### WORK TO COMPLETE
Directions for the data below: repeat exactly the lines from the one with "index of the" through the one with "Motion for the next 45", both included, and omit all pictures.
### INPUT DATA
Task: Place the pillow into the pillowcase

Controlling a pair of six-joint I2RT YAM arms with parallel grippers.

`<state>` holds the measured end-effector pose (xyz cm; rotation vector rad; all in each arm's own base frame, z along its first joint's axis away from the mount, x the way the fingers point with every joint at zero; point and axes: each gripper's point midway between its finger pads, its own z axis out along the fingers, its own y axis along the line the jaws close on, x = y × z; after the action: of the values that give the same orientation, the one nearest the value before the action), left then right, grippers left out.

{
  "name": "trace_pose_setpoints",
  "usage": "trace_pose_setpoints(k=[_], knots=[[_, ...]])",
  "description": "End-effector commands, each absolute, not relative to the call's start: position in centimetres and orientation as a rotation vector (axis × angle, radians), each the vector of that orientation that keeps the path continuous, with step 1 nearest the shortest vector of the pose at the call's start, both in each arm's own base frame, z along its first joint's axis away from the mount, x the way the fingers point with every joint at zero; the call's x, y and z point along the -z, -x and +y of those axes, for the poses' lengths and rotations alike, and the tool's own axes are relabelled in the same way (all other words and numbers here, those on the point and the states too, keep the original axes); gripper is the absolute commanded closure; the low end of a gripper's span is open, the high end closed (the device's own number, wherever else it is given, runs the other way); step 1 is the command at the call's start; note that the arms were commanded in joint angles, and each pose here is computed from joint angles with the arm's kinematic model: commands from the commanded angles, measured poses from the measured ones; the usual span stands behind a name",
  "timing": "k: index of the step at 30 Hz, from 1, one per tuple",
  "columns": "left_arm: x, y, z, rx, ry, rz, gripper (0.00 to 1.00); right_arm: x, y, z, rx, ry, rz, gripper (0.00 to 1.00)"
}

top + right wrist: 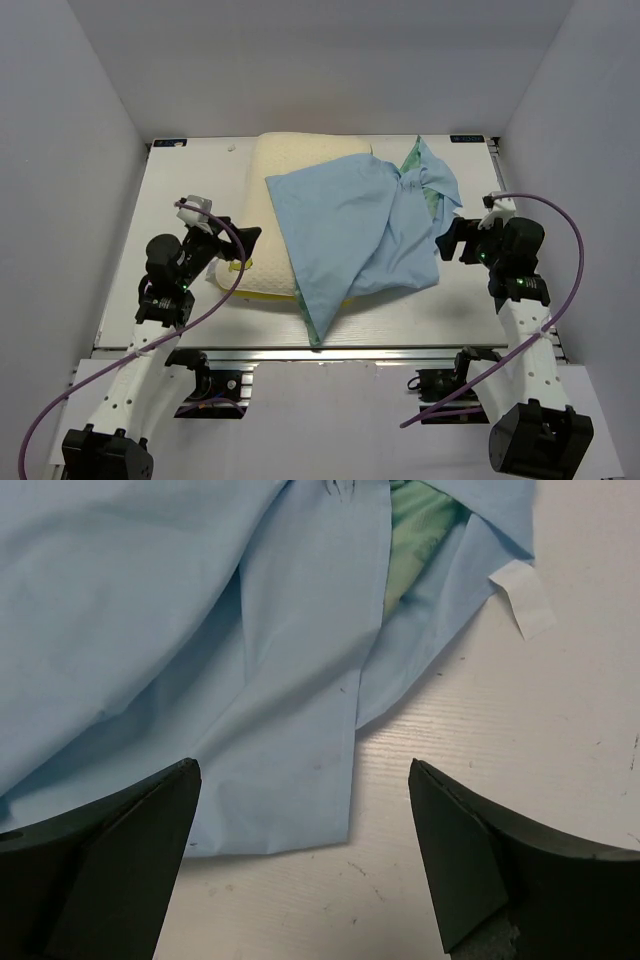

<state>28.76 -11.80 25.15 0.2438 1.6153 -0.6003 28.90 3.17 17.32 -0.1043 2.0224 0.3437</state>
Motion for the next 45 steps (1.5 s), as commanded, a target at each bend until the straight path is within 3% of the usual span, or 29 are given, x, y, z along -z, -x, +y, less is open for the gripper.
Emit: trace_pose_setpoints(k=[1,5,7,12,14,15,16,18,20,21,22,25,39,45], knots=[[-25.5,-28.8,-12.1,0.61,-0.257,1.596,0.02,-20.6,-30.0,3.9,-0.364,0.171,1.923,0.11],[-24.5,-29.2,-12.6,0.644,-0.236,1.634,0.02,-19.9,-28.4,6.7,-0.472,0.452,1.873,0.11],[-24.3,-29.5,-12.6,0.651,-0.22,1.66,0.02,-19.7,-26.6,9.0,-0.539,0.768,1.75,0.11],[-24.3,-30.5,-12.7,0.667,-0.176,1.761,0.05,-18.6,-25.4,9.6,-0.591,0.796,1.77,0.11],[-26.0,-31.0,-12.7,0.685,-0.114,1.778,0.13,-18.4,-25.9,9.4,-0.598,0.726,1.783,0.11],[-25.6,-31.8,-12.4,0.671,-0.07,1.819,0.3,-18.6,-26.3,9.4,-0.593,0.717,1.764,0.16],[-25.1,-31.9,-12.5,0.689,-0.017,1.881,0.38,-18.0,-26.2,9.7,-0.633,0.683,1.785,0.34],[-27.0,-33.0,-12.4,0.671,0.022,1.902,0.5,-17.5,-26.4,9.8,-0.671,0.66,1.802,0.56],[-24.9,-33.7,-12.9,0.642,0.053,2.046,0.47,-17.3,-26.7,9.3,-0.64,0.645,1.827,0.59],[-26.1,-34.3,-13.3,0.629,0.05,2.045,0.4,-17.2,-26.8,9.1,-0.621,0.635,1.838,0.56],[-24.3,-34.6,-14.1,0.599,0.046,2.121,0.25,-17.0,-27.1,8.7,-0.594,0.618,1.852,0.46],[-21.6,-35.5,-16.3,0.552,0.017,2.255,0.06,-16.8,-27.2,8.4,-0.582,0.594,1.866,0.38],[-14.1,-36.6,-19.2,0.492,0.145,2.459,0.05,-17.9,-27.0,8.1,-0.543,0.586,1.842,0.34],[-11.6,-37.0,-20.6,0.557,0.179,2.475,0.1,-17.8,-26.9,8.1,-0.549,0.588,1.843,0.34]])
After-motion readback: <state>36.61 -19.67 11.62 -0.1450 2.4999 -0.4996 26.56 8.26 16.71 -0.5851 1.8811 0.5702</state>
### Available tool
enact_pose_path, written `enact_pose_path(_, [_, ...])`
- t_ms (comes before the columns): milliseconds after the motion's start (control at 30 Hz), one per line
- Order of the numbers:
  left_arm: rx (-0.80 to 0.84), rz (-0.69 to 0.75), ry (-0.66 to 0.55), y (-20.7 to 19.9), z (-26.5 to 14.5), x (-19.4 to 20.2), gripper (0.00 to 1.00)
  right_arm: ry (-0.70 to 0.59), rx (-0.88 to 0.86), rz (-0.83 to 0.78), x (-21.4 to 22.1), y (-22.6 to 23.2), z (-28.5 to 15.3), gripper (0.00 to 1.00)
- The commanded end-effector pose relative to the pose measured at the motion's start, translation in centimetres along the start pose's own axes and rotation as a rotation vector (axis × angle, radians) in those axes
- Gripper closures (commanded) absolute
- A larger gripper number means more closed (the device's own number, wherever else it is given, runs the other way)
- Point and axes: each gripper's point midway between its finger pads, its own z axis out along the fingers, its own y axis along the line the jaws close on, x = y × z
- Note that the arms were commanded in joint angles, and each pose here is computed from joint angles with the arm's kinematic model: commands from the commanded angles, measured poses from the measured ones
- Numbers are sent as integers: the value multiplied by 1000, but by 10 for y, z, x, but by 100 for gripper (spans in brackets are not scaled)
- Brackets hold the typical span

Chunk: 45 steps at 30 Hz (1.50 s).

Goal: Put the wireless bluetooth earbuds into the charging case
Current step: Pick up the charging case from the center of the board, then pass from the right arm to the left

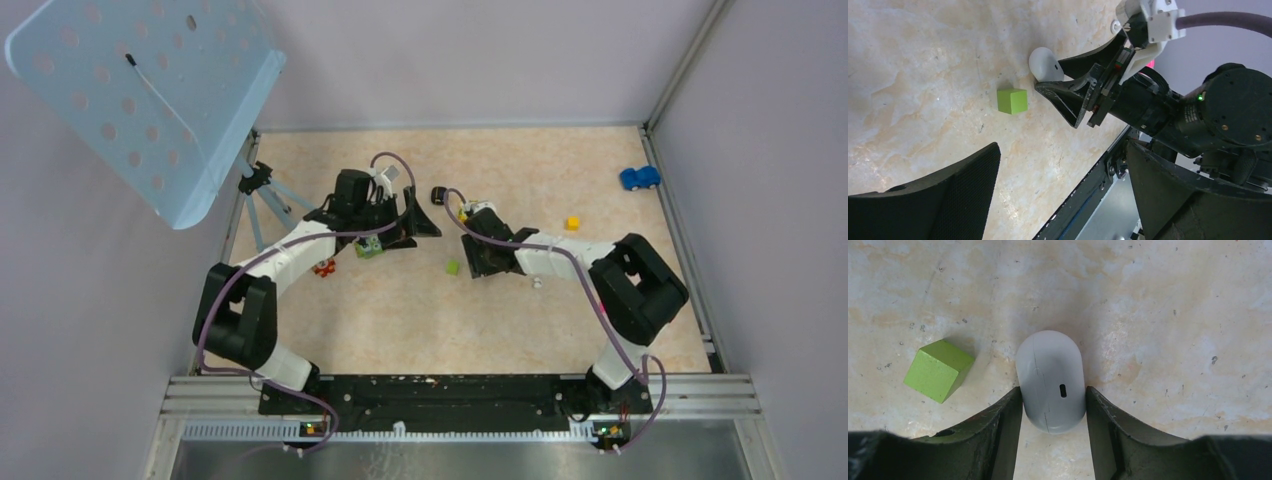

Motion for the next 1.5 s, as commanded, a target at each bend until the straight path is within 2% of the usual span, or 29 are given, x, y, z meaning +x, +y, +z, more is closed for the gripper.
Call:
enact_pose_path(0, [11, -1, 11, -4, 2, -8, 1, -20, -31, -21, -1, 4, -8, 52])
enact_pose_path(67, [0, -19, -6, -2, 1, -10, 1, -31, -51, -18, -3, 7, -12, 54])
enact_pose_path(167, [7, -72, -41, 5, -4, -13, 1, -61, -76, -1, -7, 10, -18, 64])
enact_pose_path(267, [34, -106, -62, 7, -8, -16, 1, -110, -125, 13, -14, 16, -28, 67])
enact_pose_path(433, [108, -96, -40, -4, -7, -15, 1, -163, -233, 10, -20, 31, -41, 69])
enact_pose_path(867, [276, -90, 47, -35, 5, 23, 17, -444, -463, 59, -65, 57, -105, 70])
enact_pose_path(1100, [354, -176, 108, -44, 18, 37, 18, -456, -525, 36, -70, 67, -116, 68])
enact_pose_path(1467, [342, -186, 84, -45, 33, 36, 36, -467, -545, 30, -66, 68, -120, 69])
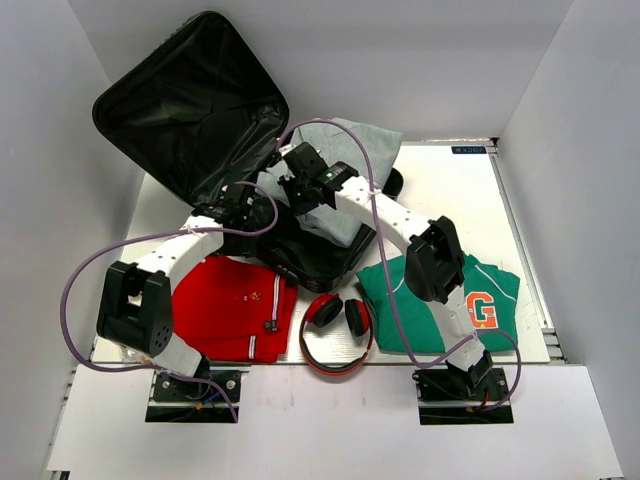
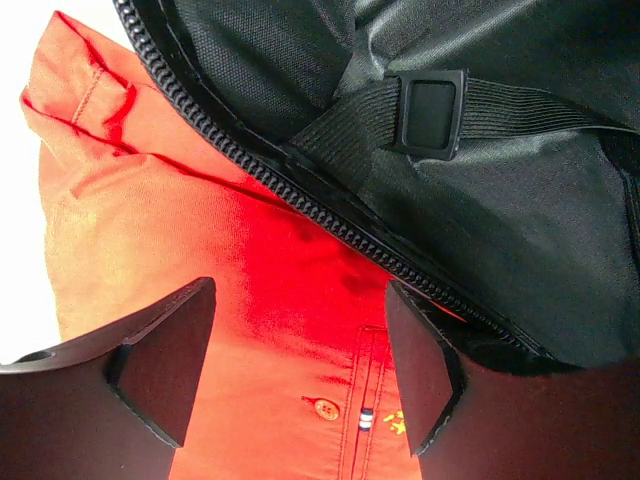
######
### ANSWER SECTION
  "timing": "k: index of the step at 30 Hz, from 1, one per tuple",
  "columns": "left_arm: x, y, z, rx, ry, rz, gripper (0.00 to 1.00); right_arm: x, y, z, rx, ry, rz, gripper (0.00 to 1.00)"
}

top + right wrist: 

<state>28.76 -11.80 25.15 0.2438 1.6153 -0.6003 28.90 3.17 17.32 -0.1043 2.0224 0.3437</state>
Motion for the next 45 steps (1.5 s), as commanded, a target at each bend until the straight path is within 3% of the usual span, or 29 are given, x, y, z along -z, -x, +y, less is open for the gripper.

The output requires no further additions.